Joel L. Sussman (born September 24, 1943) is an Israeli crystallographer best known for his studies on acetylcholinesterase, a key protein involved in transmission of nerve signals. He is the Morton and Gladys Pickman Professor of Structural Biology at the Weizmann Institute of Science in Rehovot and its director of the Israel Structural Proteomics Center.

Early life and education
Sussman was born in Philadelphia, Pennsylvania, US.

In 1965, Sussman received his B.A. at Cornell University in math and physics. He received his PhD from MIT in biophysics in 1972, having worked with Cyrus Levinthal. Sussman conducted postdoctoral research in the Hebrew University of Jerusalem in 1972, with Yehuda Lapidot, and in the Duke University in 1973 with Sung-Hou Kim.

Appointments and positions held
Sussman held the following positions at the Weizmann Institute of Science:
 1976–80 – Senior Scientist
 1980–92 – Associate Professor
 1992–date – Professor
 1984–85 – Head, Department of Structural Chemistry
 1988–89 – Head, Kimmelman Center for Biomolecular Structure and Assembly
 2002–date – Incumbent of the Morton and Gladys Pickman Chair of Structural Biology

In 1994–99, he was also the director of the Protein Data Bank (PDB) at the Brookhaven National Laboratory.

Scientific interests and contributions 
Sussman was a pioneer of macromolecular refinement, developing CORELS and applying it to yeast tRNAphe. He subsequently determined the structures of 'bulge'-containing DNA fragments as models for insertion mutations.
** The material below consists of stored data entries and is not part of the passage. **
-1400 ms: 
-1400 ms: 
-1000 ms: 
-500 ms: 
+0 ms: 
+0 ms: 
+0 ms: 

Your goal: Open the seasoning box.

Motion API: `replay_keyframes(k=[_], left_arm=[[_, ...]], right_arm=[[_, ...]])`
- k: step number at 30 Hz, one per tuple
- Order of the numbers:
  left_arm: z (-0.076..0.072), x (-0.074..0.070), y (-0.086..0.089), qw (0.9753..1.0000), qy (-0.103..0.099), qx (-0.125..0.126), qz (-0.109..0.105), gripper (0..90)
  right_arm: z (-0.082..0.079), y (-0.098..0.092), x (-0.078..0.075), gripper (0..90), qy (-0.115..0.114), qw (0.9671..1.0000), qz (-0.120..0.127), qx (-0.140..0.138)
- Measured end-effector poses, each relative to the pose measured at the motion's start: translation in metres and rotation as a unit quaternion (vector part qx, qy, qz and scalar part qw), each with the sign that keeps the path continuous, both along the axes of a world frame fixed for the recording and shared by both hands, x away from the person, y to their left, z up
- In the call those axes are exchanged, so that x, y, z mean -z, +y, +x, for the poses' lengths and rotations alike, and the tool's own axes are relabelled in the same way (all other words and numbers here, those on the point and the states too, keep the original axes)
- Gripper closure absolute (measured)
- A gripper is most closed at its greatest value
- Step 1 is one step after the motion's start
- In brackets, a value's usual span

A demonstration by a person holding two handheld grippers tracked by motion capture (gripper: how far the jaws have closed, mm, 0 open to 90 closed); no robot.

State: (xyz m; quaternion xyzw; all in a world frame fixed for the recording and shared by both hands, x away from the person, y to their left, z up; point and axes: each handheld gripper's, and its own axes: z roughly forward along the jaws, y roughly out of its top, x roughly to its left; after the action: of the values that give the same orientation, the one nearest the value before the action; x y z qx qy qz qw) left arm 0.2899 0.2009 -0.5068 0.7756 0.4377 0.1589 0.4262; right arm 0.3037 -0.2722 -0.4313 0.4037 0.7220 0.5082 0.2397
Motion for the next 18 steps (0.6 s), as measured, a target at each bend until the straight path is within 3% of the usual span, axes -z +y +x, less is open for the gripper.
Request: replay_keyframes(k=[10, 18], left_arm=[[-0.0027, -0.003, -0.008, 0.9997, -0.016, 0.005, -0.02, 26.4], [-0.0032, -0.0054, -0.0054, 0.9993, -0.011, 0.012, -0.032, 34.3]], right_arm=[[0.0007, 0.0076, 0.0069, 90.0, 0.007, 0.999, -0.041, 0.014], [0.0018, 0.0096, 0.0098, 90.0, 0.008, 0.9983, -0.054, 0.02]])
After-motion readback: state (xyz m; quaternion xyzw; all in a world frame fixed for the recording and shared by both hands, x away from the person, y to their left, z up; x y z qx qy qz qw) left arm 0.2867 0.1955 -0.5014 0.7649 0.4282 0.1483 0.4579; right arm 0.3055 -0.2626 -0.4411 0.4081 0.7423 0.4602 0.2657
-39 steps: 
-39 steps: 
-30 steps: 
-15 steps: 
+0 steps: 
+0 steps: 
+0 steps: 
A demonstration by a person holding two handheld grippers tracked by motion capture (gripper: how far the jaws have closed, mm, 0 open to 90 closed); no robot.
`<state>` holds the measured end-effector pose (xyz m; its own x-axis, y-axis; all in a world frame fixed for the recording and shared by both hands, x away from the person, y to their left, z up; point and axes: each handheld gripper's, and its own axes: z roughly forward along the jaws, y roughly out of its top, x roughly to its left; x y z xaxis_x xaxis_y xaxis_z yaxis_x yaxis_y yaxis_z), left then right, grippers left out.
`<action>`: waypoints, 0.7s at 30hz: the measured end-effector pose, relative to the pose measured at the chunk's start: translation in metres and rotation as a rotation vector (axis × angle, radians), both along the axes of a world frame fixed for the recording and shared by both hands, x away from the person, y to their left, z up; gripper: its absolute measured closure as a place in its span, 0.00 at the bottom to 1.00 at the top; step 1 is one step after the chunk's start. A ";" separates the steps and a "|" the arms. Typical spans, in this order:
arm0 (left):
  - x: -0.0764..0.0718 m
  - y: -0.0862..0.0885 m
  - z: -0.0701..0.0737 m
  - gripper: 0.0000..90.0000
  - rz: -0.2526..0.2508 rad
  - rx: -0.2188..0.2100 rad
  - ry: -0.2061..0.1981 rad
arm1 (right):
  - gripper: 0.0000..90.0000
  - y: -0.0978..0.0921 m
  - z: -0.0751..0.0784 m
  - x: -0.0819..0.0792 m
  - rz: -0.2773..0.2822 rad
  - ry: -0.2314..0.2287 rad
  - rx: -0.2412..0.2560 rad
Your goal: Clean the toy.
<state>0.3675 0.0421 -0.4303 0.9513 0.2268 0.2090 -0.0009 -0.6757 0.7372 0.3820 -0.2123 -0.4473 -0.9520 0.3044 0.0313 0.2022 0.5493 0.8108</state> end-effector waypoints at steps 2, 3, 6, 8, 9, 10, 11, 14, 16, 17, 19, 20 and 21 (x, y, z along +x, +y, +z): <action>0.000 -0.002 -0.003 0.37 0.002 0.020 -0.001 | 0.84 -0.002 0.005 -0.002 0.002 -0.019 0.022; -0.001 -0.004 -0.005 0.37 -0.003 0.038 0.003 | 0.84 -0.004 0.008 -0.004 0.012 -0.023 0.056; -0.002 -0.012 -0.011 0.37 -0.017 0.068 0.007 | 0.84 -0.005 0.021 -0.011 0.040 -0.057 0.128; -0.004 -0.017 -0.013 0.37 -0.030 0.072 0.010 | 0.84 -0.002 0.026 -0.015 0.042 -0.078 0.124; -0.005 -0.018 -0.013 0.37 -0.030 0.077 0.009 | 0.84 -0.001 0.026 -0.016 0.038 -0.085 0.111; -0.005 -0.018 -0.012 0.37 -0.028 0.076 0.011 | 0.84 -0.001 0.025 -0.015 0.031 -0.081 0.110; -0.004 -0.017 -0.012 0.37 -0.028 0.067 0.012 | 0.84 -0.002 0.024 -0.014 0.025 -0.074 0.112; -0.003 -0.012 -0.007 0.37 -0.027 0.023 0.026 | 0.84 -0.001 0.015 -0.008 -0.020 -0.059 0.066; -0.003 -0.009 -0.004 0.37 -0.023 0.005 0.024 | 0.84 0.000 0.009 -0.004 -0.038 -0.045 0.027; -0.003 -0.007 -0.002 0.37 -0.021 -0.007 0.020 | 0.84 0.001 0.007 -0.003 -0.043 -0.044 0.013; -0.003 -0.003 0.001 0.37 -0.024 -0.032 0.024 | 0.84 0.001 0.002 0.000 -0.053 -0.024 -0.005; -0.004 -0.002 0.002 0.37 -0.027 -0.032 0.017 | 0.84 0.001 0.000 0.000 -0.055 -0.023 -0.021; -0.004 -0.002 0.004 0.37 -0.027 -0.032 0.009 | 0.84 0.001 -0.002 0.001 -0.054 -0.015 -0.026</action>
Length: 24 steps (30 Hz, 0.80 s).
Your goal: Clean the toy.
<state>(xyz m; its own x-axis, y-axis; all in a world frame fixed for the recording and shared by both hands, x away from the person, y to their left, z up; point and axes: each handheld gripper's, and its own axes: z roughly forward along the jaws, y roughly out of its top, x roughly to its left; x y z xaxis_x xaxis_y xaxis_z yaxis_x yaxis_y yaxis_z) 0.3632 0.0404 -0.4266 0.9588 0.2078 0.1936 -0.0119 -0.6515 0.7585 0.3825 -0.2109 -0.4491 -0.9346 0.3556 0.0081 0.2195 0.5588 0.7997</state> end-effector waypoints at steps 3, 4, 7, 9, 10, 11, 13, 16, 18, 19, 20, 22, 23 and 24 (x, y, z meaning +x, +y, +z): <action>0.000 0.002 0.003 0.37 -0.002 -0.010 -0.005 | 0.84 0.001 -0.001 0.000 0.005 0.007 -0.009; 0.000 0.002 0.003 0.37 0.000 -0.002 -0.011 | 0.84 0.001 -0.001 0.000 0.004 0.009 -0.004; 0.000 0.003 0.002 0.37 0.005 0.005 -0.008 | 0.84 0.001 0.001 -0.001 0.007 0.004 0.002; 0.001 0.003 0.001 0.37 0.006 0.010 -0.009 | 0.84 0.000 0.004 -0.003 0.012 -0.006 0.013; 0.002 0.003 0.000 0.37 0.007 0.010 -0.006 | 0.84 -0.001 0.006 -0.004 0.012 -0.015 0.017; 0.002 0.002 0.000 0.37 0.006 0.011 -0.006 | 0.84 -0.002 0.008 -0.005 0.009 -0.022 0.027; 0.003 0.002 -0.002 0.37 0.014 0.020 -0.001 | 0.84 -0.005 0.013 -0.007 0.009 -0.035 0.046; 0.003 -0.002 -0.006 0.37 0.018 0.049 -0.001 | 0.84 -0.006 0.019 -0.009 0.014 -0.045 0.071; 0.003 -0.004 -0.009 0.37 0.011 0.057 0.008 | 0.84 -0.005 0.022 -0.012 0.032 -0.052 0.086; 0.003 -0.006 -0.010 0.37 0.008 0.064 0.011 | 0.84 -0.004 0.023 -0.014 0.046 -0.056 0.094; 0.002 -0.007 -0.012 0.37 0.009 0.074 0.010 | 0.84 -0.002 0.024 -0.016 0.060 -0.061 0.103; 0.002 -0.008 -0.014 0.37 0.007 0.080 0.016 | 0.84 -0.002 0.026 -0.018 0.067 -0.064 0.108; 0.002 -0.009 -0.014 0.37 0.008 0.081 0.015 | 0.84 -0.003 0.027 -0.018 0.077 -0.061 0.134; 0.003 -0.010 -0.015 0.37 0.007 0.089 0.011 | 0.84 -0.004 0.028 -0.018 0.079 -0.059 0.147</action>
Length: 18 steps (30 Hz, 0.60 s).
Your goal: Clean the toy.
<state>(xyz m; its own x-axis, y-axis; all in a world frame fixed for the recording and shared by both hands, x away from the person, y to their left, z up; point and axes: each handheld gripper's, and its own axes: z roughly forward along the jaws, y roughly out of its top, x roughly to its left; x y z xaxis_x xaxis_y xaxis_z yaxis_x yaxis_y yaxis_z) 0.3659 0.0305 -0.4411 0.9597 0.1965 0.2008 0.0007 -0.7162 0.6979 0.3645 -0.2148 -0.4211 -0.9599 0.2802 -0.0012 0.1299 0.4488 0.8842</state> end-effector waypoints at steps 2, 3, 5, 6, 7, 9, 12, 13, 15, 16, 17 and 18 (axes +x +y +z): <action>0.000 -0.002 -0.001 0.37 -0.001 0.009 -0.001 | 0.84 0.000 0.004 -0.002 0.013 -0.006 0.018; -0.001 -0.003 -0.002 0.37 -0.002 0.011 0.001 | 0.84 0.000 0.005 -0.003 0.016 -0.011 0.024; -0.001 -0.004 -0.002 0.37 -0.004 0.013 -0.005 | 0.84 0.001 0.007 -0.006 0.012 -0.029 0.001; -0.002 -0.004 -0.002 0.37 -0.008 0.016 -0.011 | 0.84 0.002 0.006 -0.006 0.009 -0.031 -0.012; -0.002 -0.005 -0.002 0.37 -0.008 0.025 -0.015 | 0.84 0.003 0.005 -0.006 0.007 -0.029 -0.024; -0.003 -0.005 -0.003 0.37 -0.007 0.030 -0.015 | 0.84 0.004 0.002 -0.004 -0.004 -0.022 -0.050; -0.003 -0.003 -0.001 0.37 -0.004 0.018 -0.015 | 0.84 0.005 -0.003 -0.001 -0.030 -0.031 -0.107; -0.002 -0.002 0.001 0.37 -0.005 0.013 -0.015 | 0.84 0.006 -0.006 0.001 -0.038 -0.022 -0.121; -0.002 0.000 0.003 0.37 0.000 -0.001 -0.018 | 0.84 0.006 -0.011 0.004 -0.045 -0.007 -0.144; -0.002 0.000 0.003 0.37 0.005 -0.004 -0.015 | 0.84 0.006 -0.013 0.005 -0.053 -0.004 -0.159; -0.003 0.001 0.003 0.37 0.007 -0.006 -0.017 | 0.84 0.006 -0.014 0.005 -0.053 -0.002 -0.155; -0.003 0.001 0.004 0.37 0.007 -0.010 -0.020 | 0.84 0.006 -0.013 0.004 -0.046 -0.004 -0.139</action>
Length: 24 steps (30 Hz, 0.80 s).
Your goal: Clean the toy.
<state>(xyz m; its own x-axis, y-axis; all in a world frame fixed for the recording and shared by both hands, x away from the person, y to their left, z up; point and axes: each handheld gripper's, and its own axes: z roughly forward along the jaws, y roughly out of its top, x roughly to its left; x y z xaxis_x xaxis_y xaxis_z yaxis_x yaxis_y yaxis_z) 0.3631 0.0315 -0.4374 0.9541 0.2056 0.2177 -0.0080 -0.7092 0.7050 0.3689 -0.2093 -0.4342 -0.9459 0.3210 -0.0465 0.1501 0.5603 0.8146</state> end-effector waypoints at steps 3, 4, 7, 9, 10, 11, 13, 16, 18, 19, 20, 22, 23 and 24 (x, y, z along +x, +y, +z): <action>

Sussman's current research focuses on nervous system proteins, especially acetylcholinesterase (AChE), whose 3D structure was first determined in his lab. This structure revealed:
 AChE is a prototype of the α/β hydrolase fold;
 π-cation interactions play a key role in binding of acetylcholine (ACh) and ligands to AChE;
 Its ACh-binding site assisted in structure-based design of promising leads for novel anti-Alzheimer's drugs;
 Discovered a highly asymmetric charge distribution conserved in 'cholinesterase-like adhesion molecules' (CLAMs), and showed that their cytoplasmic domains are 'intrinsically unfolded' with implications for neural development and plasticity, and led to an algorithm, for predicting whether a protein sequence will fold;
 A novel anchoring device for AChE involving superhelical assembly of its subunits around a polyproline-II helix; 
 The specific chemical and structural damage to proteins produced by synchrotron radiation, e.g. cleavage of a specific disulfide bond even at cryo temperatures.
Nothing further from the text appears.